● **Exercise requirements**: From the first line to the last, output the material exactly.

● **Collected data**:

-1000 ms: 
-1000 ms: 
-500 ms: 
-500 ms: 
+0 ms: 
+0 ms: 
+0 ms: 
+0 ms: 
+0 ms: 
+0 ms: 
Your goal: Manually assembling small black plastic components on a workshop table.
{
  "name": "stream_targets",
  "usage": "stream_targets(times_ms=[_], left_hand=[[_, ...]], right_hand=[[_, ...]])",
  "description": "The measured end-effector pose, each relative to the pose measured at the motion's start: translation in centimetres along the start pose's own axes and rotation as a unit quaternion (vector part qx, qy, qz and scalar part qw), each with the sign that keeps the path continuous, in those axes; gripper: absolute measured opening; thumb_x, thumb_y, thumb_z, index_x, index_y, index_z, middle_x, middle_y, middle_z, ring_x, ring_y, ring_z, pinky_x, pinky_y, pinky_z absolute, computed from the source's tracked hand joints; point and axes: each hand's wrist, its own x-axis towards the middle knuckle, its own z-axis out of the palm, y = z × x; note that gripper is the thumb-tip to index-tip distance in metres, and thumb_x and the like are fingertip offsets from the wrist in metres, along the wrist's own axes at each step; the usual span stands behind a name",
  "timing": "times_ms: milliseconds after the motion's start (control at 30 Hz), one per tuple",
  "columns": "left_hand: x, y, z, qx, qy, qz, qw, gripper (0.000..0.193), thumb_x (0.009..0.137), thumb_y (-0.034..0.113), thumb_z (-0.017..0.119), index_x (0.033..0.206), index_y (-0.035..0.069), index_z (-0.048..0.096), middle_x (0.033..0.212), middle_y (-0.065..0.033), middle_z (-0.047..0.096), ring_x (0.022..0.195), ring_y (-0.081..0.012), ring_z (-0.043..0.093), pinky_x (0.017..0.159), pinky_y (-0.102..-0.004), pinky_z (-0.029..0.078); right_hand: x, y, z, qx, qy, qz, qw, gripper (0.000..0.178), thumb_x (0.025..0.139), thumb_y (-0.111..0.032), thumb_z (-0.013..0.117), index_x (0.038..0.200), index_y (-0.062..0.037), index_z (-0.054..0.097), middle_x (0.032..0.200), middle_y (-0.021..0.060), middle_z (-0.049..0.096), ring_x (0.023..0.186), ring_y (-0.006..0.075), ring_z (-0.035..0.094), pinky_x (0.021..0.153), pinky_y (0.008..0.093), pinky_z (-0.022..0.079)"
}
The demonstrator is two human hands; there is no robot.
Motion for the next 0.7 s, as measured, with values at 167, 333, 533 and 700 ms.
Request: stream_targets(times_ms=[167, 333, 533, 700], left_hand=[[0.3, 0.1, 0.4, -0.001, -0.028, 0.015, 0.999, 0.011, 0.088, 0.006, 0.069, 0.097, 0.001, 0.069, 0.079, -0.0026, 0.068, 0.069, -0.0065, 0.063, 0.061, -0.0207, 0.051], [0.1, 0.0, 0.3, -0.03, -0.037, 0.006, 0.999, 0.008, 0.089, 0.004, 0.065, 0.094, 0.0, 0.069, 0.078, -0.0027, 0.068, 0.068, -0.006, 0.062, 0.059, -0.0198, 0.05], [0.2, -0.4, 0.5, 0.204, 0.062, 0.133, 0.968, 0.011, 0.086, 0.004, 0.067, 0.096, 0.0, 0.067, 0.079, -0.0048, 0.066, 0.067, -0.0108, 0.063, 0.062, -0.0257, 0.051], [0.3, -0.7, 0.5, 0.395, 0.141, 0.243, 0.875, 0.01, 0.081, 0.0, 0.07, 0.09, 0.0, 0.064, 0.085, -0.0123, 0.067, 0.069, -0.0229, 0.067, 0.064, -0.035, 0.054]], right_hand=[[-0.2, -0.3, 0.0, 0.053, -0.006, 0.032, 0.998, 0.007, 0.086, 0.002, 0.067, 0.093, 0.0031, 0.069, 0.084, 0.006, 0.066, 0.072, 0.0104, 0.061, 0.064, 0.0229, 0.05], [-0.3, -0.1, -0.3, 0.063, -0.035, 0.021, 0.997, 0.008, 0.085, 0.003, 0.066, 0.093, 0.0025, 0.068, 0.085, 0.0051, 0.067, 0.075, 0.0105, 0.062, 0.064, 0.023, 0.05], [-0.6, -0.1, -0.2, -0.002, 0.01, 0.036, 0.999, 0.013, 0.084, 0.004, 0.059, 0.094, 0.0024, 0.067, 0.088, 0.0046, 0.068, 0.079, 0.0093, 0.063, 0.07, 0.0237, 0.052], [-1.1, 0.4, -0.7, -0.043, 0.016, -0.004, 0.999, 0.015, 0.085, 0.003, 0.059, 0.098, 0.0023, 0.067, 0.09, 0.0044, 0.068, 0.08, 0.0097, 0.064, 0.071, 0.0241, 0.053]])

● **Result of the task**:
-1000 ms: 
-1000 ms: 
-500 ms: 
-500 ms: 
+0 ms: 
+0 ms: 
+0 ms: 
+0 ms: 
+0 ms: 
+0 ms: 
Your goal: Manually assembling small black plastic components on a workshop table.
{
  "name": "stream_targets",
  "usage": "stream_targets(times_ms=[_], left_hand=[[_, ...]], right_hand=[[_, ...]])",
  "description": "The measured end-effector pose, each relative to the pose measured at the motion's start: translation in centimetres along the start pose's own axes and rotation as a unit quaternion (vector part qx, qy, qz and scalar part qw), each with the sign that keeps the path continuous, in those axes; gripper: absolute measured opening; thumb_x, thumb_y, thumb_z, index_x, index_y, index_z, middle_x, middle_y, middle_z, ring_x, ring_y, ring_z, pinky_x, pinky_y, pinky_z absolute, computed from the source's tracked hand joints; point and axes: each hand's wrist, its own x-axis towards the middle knuckle, its own z-axis out of the palm, y = z × x; note that gripper is the thumb-tip to index-tip distance in metres, and thumb_x and the like are fingertip offsets from the wrist in metres, along the wrist's own axes at each step; the usual span stands behind a name",
  "timing": "times_ms: milliseconds after the motion's start (control at 30 Hz), one per tuple",
  "columns": "left_hand: x, y, z, qx, qy, qz, qw, gripper (0.000..0.193), thumb_x (0.009..0.137), thumb_y (-0.034..0.113), thumb_z (-0.017..0.119), index_x (0.033..0.206), index_y (-0.035..0.069), index_z (-0.048..0.096), middle_x (0.033..0.212), middle_y (-0.065..0.033), middle_z (-0.047..0.096), ring_x (0.022..0.195), ring_y (-0.081..0.012), ring_z (-0.043..0.093), pinky_x (0.017..0.159), pinky_y (-0.102..-0.004), pinky_z (-0.029..0.078); right_hand: x, y, z, qx, qy, qz, qw, gripper (0.000..0.178), thumb_x (0.025..0.139), thumb_y (-0.111..0.032), thumb_z (-0.013..0.117), index_x (0.038..0.200), index_y (-0.062..0.037), index_z (-0.054..0.097), middle_x (0.032..0.200), middle_y (-0.021..0.060), middle_z (-0.049..0.096), ring_x (0.023..0.186), ring_y (-0.006..0.075), ring_z (-0.035..0.094), pinky_x (0.021..0.153), pinky_y (0.008..0.093), pinky_z (-0.022..0.079)"
}
The demonstrator is two human hands; there is no robot.
Motion for the next 0.7 s, as measured, with values at 167, 333, 533 and 700 ms.
Request: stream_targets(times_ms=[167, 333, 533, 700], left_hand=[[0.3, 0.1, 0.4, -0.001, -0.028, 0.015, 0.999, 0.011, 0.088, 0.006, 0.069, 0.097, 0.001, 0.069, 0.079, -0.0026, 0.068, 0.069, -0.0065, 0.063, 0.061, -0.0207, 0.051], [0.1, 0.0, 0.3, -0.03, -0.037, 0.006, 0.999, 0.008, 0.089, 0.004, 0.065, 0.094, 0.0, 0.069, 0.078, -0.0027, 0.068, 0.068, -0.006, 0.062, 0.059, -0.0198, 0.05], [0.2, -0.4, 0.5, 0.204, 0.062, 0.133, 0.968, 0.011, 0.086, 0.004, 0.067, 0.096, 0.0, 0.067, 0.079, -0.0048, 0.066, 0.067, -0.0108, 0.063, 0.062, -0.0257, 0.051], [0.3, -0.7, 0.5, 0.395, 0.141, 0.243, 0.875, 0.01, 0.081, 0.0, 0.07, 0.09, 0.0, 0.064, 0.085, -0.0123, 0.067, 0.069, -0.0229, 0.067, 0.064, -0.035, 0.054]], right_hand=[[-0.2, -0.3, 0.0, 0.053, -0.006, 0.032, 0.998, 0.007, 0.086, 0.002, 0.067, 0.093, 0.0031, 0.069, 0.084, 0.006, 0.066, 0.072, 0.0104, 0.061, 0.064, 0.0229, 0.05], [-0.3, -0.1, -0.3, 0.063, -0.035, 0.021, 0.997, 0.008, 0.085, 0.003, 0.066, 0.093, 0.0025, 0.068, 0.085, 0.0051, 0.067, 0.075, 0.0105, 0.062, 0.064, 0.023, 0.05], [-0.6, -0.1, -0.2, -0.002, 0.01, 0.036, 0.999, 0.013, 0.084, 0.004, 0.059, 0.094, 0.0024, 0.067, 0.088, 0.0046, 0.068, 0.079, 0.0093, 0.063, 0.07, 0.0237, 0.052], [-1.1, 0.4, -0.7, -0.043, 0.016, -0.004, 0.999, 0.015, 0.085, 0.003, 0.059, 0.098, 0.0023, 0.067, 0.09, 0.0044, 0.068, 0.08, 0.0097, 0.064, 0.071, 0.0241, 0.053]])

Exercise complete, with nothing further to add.